Le Centre africain de développement de l'industrie minière

La Vision minière pour l'Afrique est le programme africain de développement des ressources minérales. Approuvée en février 2009 pendant un Sommet de l'Union africaine, la Vision minière pour l'Afrique cherche à utiliser les ressources minérales de l'Afrique comme outil de transformation économique et sociale, et appuie le développement transparent, équitable et optimal des ressources minérales de l'Afrique.

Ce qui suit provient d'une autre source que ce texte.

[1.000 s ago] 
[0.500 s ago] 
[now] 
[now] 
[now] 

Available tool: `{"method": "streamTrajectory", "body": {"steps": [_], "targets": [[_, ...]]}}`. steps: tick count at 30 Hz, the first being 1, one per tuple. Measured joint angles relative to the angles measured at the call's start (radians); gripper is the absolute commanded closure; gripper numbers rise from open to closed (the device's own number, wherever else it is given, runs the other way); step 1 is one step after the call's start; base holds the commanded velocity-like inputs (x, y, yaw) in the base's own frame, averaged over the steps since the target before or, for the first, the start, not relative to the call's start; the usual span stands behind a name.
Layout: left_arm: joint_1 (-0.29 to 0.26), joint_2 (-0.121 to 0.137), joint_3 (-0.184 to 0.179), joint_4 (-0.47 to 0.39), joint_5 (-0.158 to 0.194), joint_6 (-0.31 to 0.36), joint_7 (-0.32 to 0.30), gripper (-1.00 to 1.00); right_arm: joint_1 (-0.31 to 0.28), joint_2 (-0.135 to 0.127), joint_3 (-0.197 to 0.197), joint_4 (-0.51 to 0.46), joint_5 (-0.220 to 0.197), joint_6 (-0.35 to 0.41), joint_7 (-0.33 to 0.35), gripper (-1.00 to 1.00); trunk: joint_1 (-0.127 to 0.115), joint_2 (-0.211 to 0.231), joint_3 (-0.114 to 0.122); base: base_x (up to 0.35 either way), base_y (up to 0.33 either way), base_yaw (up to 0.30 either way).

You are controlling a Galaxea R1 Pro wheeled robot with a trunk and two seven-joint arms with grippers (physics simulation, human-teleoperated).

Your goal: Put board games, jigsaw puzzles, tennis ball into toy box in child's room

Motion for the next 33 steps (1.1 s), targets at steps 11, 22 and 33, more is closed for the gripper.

En 2011, l'Union africaine a établi le Centre africain de développement de l'industrie minière (CADIM) pour contribuer à mettre en œuvre le plan d'action Vision minière pour l'Afrique, et a confié à la Commission économique des Nations Unies pour l'Afrique (CENUA) le mandat d'être l'hôte du Centre et de coordonner ses activités. En janvier 2013, le premier ministre Stephen Harper a annoncé que le gouvernement du Canada versait 15,3 millions de dollars sur cinq ans pour appuyer le Centre par l'entremise de la CENUA.

Le CADIM sera :

  • un centre d'information à guichet unique sur les pratiques exemplaires en matière de politique sur l'exploitation et la gestion durables des ressources minières, de même que sur l'échange d'information et le réseautage, afin d'appuyer les pratiques d'exploitation minière durable et les activités de développement;
  • un forum continental pour les pays, les intervenants et les donateurs pour discuter de façons novatrices d'accroître la contribution de l'exploitation minière au développement durable et à la réduction de la pauvreté en Afrique;
  • un point de convergence pour déterminer les besoins des États membres dans la gestion du secteur minier et déployer l'expertise voulue;
  • une source d'expertise technique pour aider les pays africains à gérer leur secteur minier de manière responsable et transparente;
  • un centre de recherche pour promouvoir l'harmonisation de la politique minière entre les États membres.

Lors de sa participation à la Conférence des ministres responsables de la mise en valeur des ressources minérales, organisée par l'Union africaine, la secrétaire parlementaire a également pris part à un débat d'experts sur les moyens de mettre à profit la Vision minière pour l'Afrique. Elle a aussi présidé une table ronde sur l'autonomisation économique des femmes en Afrique, qui réunissait des chefs d'entreprise et des dirigeants communautaires africains et canadiens.

En outre, Mme Brown a profité de l'occasion pour s'entretenir avec un certain nombre de ses homologues de l'ensemble du continent africain, afin de resserrer la collaboration entre le Canada et l'Afrique pour exploiter de façon durable, au profit de la population, l'immense potentiel que recèlent les ressources naturelles de l'Afrique.